▸ **TASK BRIEF**
Every line of the data below must be output exactly, with images left out.

(DATASET SECTION begins)

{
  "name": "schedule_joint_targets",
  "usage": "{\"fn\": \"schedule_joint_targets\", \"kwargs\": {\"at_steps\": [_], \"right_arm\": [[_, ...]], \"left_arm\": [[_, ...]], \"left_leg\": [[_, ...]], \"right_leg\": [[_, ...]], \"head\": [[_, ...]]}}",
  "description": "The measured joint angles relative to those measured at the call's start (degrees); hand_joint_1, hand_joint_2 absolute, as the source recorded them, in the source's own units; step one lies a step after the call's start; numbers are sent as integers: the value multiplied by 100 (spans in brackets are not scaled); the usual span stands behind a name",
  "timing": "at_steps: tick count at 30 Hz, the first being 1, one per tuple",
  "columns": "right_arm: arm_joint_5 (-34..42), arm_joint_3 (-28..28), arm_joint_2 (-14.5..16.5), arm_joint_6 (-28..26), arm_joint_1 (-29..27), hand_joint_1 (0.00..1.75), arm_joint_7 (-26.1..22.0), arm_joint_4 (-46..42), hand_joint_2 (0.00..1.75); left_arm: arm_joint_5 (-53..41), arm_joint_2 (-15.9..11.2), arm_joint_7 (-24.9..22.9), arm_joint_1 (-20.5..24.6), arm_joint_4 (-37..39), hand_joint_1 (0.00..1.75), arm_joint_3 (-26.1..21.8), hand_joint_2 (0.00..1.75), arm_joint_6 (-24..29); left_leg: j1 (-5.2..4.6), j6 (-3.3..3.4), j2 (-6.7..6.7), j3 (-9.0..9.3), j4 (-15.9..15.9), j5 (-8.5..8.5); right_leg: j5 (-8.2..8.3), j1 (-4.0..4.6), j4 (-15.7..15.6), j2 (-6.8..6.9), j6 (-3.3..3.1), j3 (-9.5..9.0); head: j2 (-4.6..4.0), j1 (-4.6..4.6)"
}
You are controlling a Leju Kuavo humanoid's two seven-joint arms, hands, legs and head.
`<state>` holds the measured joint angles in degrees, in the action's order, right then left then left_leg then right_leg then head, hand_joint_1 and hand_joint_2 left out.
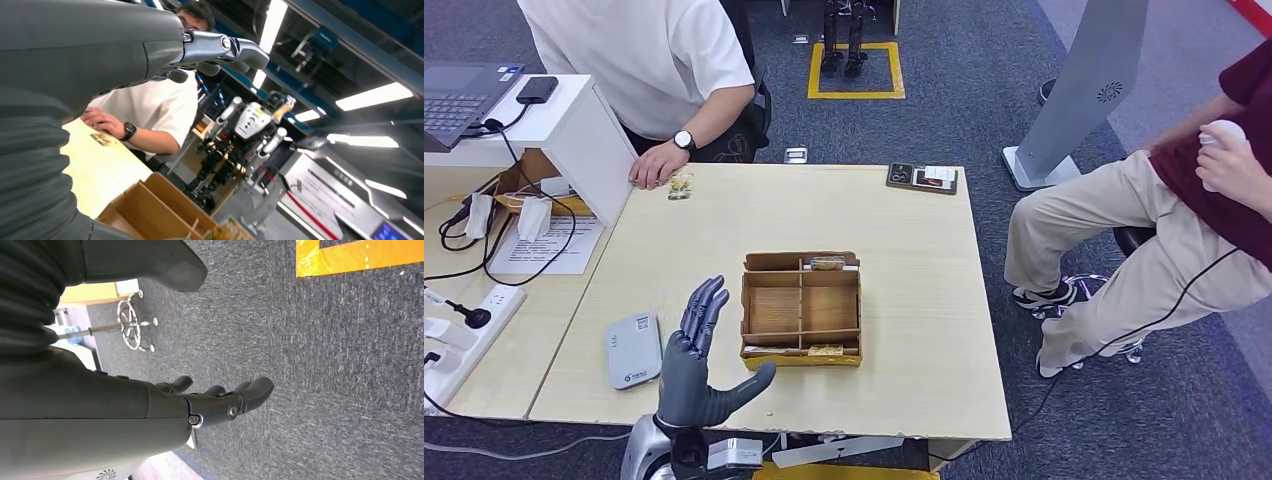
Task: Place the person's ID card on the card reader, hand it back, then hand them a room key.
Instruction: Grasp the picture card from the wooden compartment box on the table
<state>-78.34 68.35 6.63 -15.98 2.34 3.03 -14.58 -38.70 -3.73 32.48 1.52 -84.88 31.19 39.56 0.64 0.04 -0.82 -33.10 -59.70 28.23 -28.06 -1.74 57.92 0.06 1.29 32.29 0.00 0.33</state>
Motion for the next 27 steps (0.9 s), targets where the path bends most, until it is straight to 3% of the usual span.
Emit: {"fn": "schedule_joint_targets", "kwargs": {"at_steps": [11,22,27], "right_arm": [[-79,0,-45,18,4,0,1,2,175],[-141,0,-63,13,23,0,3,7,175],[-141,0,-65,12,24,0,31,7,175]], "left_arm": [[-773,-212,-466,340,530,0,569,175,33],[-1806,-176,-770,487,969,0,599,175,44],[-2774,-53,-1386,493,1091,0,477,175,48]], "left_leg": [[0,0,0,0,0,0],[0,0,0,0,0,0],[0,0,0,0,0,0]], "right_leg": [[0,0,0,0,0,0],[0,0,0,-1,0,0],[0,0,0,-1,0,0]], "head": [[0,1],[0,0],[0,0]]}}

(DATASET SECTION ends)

▸ **RESULT BELOW**
{
  "name": "schedule_joint_targets",
  "usage": "{\"fn\": \"schedule_joint_targets\", \"kwargs\": {\"at_steps\": [_], \"right_arm\": [[_, ...]], \"left_arm\": [[_, ...]], \"left_leg\": [[_, ...]], \"right_leg\": [[_, ...]], \"head\": [[_, ...]]}}",
  "description": "The measured joint angles relative to those measured at the call's start (degrees); hand_joint_1, hand_joint_2 absolute, as the source recorded them, in the source's own units; step one lies a step after the call's start; numbers are sent as integers: the value multiplied by 100 (spans in brackets are not scaled); the usual span stands behind a name",
  "timing": "at_steps: tick count at 30 Hz, the first being 1, one per tuple",
  "columns": "right_arm: arm_joint_5 (-34..42), arm_joint_3 (-28..28), arm_joint_2 (-14.5..16.5), arm_joint_6 (-28..26), arm_joint_1 (-29..27), hand_joint_1 (0.00..1.75), arm_joint_7 (-26.1..22.0), arm_joint_4 (-46..42), hand_joint_2 (0.00..1.75); left_arm: arm_joint_5 (-53..41), arm_joint_2 (-15.9..11.2), arm_joint_7 (-24.9..22.9), arm_joint_1 (-20.5..24.6), arm_joint_4 (-37..39), hand_joint_1 (0.00..1.75), arm_joint_3 (-26.1..21.8), hand_joint_2 (0.00..1.75), arm_joint_6 (-24..29); left_leg: j1 (-5.2..4.6), j6 (-3.3..3.4), j2 (-6.7..6.7), j3 (-9.0..9.3), j4 (-15.9..15.9), j5 (-8.5..8.5); right_leg: j5 (-8.2..8.3), j1 (-4.0..4.6), j4 (-15.7..15.6), j2 (-6.8..6.9), j6 (-3.3..3.1), j3 (-9.5..9.0); head: j2 (-4.6..4.0), j1 (-4.6..4.6)"
}
You are controlling a Leju Kuavo humanoid's two seven-joint arms, hands, legs and head.
`<state>` holds the measured joint angles in degrees, in the action's order, right then left then left_leg then right_leg then head, hand_joint_1 and hand_joint_2 left out.
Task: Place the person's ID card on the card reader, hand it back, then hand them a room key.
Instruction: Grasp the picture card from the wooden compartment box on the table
<state>-78.34 68.35 6.63 -15.98 2.34 3.03 -14.58 -38.70 -3.73 32.48 1.52 -84.88 31.19 39.56 0.64 0.04 -0.82 -33.10 -59.70 28.23 -28.06 -1.74 57.92 0.06 1.29 32.29 0.00 0.33</state>
Motion for the next 27 steps (0.9 s), targets where the path bends most, until it is straight to 3% of the usual span.
Emit: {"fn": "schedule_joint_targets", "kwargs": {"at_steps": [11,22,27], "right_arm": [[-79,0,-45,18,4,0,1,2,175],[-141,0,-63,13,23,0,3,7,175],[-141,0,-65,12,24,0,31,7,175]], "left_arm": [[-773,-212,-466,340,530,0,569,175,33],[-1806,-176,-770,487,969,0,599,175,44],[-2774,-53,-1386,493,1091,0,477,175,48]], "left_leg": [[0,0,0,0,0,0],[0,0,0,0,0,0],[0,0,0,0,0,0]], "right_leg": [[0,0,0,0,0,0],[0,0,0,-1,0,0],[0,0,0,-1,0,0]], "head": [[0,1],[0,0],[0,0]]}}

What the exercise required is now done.